Habrá alegría en el cielo por un solo pecador que se convierta

 

Con frecuencia hablamos de la justicia, de la bondad, de la omnipotencia, de la providencia, del amor de Dios y de muchas más cualidades que podemos atribuir a Nuestro Señor. Pero no solemos hablar de la alegría de Dios. Las parábolas de la misericordia que el Evangelio nos ha relatado, nos hablan de esta  alegría divina, que también ha de ser nuestra alegría, porque Dios quiere hacernos participar de ella.

San Lucas nos dice que la gente religiosa, cumplidora de la Ley de Dios y bien pensante del pueblo  judío, murmuraba de Jesús porque acogía a los pecadores y comía con ellos. El apóstol san Pablo, resumiendo su experiencia personal, afirma que «Jesús vino al mundo para salvar a los pecadores».  Ninguno de nosotros se sorprende –dada nuestra formación cristiana– de esta afirmación, pero si la relacionamos con lo que hemos escuchado en el Evangelio y escucharemos en otras ocasiones, veremos que Jesús, para salvar a los pecadores, escogió el camino de tratar amigablemente con ellos, de relacionarse con ellos asiduamente, porque esto es lo que  expresa la acusación de quienes le reprochaban de comer con ellos. Ante este hecho, quisiera preguntarme y preguntaros: ¿No nos  parecemos nosotros en muchas ocasiones a aquellos judíos que se consideraban justos, buenos y cumplidores? ¿A veces no hemos criticado o murmurado de algún seguidor actual de Jesús porque también iba con  quienes consideramos pecadores? No hay duda de que hoy quienes nos consideramos fieles cristianos, quisiéramos que aquellos que consideramos “pecadores” se convirtieran y orientaran su vida según la verdad  y el amor de Dios que nos reveló Jesucristo. Pero quizá, en bastantes ocasiones, parecemos  quererlo de un modo más teórico que real, ya que lo pretendemos "a distancia", sin relacionarnos con ellos, sin "comer" con ellos, sin que, en definitiva, vengan a estorbarnos y a sacarnos de nuestros esquemas.

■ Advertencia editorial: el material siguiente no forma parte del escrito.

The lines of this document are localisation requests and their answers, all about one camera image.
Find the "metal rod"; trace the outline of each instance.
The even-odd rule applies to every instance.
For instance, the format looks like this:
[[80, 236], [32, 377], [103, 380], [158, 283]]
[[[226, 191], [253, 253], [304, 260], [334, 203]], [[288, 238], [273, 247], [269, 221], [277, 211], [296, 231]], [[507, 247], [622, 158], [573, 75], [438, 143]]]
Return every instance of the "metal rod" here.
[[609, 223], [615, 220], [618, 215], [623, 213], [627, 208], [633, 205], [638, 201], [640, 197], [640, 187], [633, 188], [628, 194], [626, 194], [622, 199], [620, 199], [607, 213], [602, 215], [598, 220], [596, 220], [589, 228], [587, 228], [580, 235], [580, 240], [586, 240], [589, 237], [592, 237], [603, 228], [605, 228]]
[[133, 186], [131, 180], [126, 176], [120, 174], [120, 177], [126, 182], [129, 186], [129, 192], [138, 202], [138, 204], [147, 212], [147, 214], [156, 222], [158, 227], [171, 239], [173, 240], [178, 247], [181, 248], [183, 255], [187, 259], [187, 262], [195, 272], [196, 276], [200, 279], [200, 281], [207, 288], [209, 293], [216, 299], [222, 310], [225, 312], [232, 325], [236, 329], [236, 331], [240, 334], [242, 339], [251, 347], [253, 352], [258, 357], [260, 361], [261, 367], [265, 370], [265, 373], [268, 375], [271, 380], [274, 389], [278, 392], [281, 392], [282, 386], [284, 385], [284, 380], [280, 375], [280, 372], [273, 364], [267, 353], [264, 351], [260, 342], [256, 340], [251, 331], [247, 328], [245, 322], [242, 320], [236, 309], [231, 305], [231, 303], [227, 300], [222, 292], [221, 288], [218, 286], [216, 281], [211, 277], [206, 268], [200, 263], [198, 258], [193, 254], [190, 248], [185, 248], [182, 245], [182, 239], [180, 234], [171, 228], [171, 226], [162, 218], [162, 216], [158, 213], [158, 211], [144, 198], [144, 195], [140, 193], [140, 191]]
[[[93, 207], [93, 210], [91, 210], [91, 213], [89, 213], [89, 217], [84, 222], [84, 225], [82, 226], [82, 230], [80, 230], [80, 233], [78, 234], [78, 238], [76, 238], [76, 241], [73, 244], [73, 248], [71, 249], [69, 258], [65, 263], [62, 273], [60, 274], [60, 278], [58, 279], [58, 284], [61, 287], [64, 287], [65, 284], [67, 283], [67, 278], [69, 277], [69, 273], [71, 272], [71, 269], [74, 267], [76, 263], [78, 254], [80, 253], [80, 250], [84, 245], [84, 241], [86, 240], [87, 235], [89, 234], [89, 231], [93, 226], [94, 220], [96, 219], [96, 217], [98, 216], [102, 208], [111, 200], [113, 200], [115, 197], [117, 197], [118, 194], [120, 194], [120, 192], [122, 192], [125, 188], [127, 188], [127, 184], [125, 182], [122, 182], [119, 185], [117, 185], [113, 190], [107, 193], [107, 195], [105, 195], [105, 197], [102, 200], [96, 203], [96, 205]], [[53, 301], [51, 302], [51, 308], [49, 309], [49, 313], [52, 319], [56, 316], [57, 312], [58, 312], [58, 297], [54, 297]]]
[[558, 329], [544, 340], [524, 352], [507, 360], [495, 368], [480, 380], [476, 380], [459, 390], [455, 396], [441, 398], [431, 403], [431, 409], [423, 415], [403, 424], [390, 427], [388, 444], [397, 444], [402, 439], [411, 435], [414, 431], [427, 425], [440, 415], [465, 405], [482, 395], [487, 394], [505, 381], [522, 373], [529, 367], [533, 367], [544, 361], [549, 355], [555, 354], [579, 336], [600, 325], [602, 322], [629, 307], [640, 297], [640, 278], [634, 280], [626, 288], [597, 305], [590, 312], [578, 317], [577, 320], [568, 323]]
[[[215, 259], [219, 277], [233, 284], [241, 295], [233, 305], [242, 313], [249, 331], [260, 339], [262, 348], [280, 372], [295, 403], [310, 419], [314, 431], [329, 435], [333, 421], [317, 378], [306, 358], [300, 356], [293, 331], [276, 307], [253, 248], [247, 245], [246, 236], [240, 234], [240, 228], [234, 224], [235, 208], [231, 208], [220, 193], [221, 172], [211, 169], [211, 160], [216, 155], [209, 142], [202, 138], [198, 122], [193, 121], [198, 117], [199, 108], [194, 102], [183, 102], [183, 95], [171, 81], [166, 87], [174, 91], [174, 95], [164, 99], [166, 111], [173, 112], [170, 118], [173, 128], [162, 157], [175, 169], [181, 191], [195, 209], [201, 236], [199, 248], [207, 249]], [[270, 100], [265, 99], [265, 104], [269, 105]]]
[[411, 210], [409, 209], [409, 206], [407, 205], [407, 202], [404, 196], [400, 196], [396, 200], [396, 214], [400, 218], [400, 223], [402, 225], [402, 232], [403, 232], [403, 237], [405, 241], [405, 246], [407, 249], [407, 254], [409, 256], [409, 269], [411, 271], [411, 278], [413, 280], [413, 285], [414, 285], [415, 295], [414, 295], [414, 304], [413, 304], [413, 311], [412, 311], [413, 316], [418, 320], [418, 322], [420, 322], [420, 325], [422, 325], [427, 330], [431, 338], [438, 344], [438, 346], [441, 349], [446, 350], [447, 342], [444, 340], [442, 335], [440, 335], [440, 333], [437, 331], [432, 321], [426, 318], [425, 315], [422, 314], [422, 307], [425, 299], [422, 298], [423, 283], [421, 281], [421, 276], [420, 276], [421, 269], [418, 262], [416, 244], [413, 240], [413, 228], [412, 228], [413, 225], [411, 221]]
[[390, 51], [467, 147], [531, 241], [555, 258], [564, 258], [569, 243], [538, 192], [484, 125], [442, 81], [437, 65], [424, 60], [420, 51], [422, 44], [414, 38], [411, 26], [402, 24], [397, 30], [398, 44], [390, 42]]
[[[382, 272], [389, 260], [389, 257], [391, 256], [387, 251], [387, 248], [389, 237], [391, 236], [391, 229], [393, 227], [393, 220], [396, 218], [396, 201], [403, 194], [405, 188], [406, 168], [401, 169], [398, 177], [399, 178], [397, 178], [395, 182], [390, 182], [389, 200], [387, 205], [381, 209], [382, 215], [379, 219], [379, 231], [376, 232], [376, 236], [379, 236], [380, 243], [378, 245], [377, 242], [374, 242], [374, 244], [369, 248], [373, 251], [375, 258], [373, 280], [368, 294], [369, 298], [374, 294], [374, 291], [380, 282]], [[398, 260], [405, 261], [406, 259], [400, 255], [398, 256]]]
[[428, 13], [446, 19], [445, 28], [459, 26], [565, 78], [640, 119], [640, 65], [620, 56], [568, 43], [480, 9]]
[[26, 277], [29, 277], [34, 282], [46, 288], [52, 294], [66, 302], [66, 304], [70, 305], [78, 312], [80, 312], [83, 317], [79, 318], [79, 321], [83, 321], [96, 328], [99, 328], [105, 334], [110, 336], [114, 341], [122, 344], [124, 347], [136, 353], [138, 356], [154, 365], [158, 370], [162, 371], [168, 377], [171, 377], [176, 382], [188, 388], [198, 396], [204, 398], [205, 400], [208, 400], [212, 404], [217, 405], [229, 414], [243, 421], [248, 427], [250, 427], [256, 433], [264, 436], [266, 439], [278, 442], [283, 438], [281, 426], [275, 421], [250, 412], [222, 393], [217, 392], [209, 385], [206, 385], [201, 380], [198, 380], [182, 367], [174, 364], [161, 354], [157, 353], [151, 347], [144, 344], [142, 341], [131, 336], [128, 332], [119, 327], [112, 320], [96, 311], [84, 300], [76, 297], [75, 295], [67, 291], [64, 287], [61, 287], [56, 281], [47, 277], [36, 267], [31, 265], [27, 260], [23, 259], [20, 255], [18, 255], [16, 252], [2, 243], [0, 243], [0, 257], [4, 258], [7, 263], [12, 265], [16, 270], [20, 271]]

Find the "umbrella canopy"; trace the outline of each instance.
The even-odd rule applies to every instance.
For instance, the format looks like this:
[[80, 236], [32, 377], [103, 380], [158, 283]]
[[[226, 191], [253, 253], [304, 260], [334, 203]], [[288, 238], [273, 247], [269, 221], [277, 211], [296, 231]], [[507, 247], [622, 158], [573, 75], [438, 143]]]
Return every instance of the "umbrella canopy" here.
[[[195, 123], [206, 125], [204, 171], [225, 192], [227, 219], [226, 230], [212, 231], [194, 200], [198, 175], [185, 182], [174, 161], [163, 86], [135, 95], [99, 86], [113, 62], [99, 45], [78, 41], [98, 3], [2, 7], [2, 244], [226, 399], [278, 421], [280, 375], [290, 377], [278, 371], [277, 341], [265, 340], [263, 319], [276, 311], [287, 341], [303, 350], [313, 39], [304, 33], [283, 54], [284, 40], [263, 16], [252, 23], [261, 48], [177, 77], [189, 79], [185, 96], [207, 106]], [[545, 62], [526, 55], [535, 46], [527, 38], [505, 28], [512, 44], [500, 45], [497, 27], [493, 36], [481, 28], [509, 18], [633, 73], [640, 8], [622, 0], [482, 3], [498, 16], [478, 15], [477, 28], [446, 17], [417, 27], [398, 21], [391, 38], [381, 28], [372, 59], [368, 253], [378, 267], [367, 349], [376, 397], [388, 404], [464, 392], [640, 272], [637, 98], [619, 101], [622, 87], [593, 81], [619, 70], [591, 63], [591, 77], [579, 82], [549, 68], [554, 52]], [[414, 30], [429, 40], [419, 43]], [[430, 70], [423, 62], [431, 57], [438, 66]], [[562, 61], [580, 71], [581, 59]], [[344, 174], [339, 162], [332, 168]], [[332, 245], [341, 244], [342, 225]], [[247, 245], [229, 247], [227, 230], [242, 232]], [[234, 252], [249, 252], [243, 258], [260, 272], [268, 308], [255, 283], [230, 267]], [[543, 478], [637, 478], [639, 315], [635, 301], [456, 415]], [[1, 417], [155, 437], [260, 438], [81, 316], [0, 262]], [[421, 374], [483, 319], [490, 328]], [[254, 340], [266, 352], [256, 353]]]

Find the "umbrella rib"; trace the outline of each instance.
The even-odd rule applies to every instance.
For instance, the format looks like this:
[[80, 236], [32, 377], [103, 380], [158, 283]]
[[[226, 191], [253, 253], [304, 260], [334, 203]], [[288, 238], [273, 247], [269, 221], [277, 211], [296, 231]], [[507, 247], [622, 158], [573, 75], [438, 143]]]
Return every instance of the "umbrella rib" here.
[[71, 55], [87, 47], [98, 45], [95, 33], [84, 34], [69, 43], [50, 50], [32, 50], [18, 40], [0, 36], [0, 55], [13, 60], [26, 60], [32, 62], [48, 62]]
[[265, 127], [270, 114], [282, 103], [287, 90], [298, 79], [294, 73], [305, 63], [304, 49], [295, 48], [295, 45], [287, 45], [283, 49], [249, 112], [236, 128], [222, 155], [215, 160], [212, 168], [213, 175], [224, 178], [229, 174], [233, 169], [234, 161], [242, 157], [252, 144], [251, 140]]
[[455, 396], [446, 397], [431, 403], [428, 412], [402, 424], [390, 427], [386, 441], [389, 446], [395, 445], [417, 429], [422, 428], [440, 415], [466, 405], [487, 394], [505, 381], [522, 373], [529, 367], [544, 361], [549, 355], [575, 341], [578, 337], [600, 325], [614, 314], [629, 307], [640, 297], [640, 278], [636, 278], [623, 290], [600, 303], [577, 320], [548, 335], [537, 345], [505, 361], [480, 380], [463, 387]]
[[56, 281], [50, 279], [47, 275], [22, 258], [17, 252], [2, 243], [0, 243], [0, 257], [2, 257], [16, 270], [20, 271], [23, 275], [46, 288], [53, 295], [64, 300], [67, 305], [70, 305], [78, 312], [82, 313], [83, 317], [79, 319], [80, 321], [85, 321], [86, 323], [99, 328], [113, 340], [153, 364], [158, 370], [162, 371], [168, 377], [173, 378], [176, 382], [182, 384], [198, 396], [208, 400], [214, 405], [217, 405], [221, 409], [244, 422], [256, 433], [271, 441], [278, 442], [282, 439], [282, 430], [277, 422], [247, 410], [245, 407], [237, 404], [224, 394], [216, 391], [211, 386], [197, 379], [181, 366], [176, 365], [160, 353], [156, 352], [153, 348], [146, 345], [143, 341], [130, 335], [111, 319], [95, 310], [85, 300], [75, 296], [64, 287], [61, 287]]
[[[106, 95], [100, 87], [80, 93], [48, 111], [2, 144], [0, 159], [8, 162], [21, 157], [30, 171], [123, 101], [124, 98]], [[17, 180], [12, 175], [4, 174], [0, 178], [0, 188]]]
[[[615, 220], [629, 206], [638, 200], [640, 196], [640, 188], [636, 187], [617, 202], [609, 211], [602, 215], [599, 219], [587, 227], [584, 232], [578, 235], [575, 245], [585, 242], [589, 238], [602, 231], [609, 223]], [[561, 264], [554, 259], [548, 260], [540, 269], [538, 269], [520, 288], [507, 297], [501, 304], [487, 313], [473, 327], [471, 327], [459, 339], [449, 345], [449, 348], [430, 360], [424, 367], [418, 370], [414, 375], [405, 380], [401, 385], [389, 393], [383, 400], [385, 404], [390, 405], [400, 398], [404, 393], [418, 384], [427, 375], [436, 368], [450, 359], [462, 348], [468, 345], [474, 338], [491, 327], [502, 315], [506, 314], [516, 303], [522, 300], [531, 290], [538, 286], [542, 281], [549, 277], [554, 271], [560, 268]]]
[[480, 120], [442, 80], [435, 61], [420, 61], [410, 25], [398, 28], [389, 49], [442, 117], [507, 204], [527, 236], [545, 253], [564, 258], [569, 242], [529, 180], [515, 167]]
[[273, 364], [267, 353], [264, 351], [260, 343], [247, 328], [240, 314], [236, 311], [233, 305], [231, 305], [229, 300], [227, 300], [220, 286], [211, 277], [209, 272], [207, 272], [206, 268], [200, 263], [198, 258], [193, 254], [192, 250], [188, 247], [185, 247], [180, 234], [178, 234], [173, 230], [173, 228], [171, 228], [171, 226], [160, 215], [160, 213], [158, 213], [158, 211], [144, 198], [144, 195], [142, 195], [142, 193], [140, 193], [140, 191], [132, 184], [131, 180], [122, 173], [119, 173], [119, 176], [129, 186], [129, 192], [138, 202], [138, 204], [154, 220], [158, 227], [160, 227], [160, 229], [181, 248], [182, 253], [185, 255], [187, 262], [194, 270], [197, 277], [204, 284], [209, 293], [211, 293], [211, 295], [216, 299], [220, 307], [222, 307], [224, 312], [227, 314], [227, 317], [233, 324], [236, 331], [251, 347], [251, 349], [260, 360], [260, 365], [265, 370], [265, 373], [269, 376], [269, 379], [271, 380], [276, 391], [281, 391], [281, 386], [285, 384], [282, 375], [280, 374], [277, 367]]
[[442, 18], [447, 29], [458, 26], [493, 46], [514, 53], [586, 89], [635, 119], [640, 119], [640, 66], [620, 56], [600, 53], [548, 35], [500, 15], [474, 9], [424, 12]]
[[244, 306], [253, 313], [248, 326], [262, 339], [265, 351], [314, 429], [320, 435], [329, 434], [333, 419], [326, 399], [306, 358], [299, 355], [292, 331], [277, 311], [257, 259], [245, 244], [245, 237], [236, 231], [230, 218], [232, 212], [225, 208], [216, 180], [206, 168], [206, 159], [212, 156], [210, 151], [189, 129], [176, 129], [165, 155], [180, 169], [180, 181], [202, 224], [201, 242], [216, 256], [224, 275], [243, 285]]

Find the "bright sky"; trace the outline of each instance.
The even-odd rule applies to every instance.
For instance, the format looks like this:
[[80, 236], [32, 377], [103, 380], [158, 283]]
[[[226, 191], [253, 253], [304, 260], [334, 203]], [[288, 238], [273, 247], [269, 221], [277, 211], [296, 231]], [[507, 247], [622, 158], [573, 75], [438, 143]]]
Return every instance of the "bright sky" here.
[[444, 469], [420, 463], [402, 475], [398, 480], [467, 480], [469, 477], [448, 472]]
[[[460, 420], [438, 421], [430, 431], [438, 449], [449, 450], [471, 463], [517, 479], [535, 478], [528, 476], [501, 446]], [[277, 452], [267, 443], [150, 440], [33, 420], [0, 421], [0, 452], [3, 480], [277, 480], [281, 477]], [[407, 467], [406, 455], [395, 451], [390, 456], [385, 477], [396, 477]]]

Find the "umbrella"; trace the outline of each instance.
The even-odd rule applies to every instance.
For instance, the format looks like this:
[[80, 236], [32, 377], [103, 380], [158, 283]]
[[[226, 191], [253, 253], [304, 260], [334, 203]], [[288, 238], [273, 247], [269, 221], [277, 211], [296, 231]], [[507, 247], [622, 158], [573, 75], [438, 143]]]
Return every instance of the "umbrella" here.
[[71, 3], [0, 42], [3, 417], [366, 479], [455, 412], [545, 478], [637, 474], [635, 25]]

Jesús, como respuesta a la murmuración de quienes se  consideraban "buenos", explicó estas tres parábolas que hemos leído: la del  buen pastor que deja las noventa y nueve ovejas para ir en búsqueda de la oveja descarriada, la de la pobre mujer que no ceja en la búsqueda de la moneda que ha perdido y la tan conocida del Hijo Pródigo. Y las tres  parábolas terminan igual: hablándonos de la alegría de Dios por un solo pecador que se convierte. Siempre me ha sorprendido, al leer el Evangelio, esta expresión: "un solo pecador". A veces nosotros, en la Iglesia, hablamos –casi diría que soñamos o añoramos– de la conversión  de muchos. Jesús habla de la conversión de un solo pecador. Uno solo, porque cada persona vale inmensamente, y cada persona que se convierte y se abre al Espíritu Santo causa esta enorme alegría de Dios. Y este solo pecador puedo ser yo, puedes ser tú, puede ser cada uno de nosotros. ¿Hemos pensado alguna vez, cuando nos sentimos y sabemos pecadores, que nuestra conversión causará esta gran alegría en el cielo, entre los ángeles de Dios, esta inmensa alegría de Dios de la que nos habla Jesús?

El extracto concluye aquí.